Hypoxia-driven metabolic reprogramming of adipocytes fuels cancer cell proliferation

R Aird  1 J Wills  2 K F Roby  3 C Bénézech  1 R H Stimson  1 M Wabitsch  4 J W Pollard  5 A Finch  6 Z Michailidou  1
Affiliations

Hypoxia-driven metabolic reprogramming of adipocytes fuels cancer cell proliferation

R Aird et al. Front Endocrinol (Lausanne). .

Abstract

Objective: Obesity increases the risk of certain cancers, especially tumours that reside close to adipose tissue (breast and ovarian metastasis in the omentum). The obesogenic and tumour micro-environment share a common pathogenic feature, oxygen deprivation (hypoxia). Here we test how hypoxia changes the metabolome of adipocytes to assist cancer cell growth.

Methods: Human and mouse breast and ovarian cancer cell lines were co-cultured with human and mouse adipocytes respectively under normoxia or hypoxia. Proliferation and lipid uptake in cancer cells were measured by commercial assays. Metabolite changes under normoxia or hypoxia were measured in the media of human adipocytes by targeted LC/MS.

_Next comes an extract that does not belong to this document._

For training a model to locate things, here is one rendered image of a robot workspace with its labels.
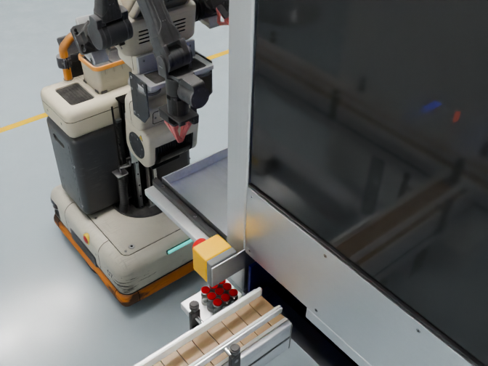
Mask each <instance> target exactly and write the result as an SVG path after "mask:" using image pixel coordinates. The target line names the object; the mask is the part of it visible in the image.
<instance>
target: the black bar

Results: Hypoxic cancer-conditioned media increased lipolysis in both human and mouse adipocytes. This led to increased transfer of lipids to cancer cells and consequent increased proliferation under hypoxia. These effects were dependent on HIF1α expression in adipocytes, as mouse adipocytes lacking HIF1α showed blunted responses under hypoxic conditions. Targeted metabolomics of the human Simpson-Golabi-Behmel syndrome (SGBS) adipocytes media revealed that culture with hypoxic-conditioned media from non-malignant mammary epithelial cells (MCF10A) can alter the adipocyte metabolome and drive proliferation of the non-malignant cells.

Conclusion: Here, we show that hypoxia in the adipose-tumour microenvironment is the driving force of the lipid uptake in both mammary and ovarian cancer cells. Hypoxia can modify the adipocyte metabolome towards accelerated lipolysis, glucose deprivation and reduced ketosis. These metabolic shifts in adipocytes could assist both mammary epithelial and cancer cells to bypass the inhibitory effects of hypoxia on proliferation and thrive.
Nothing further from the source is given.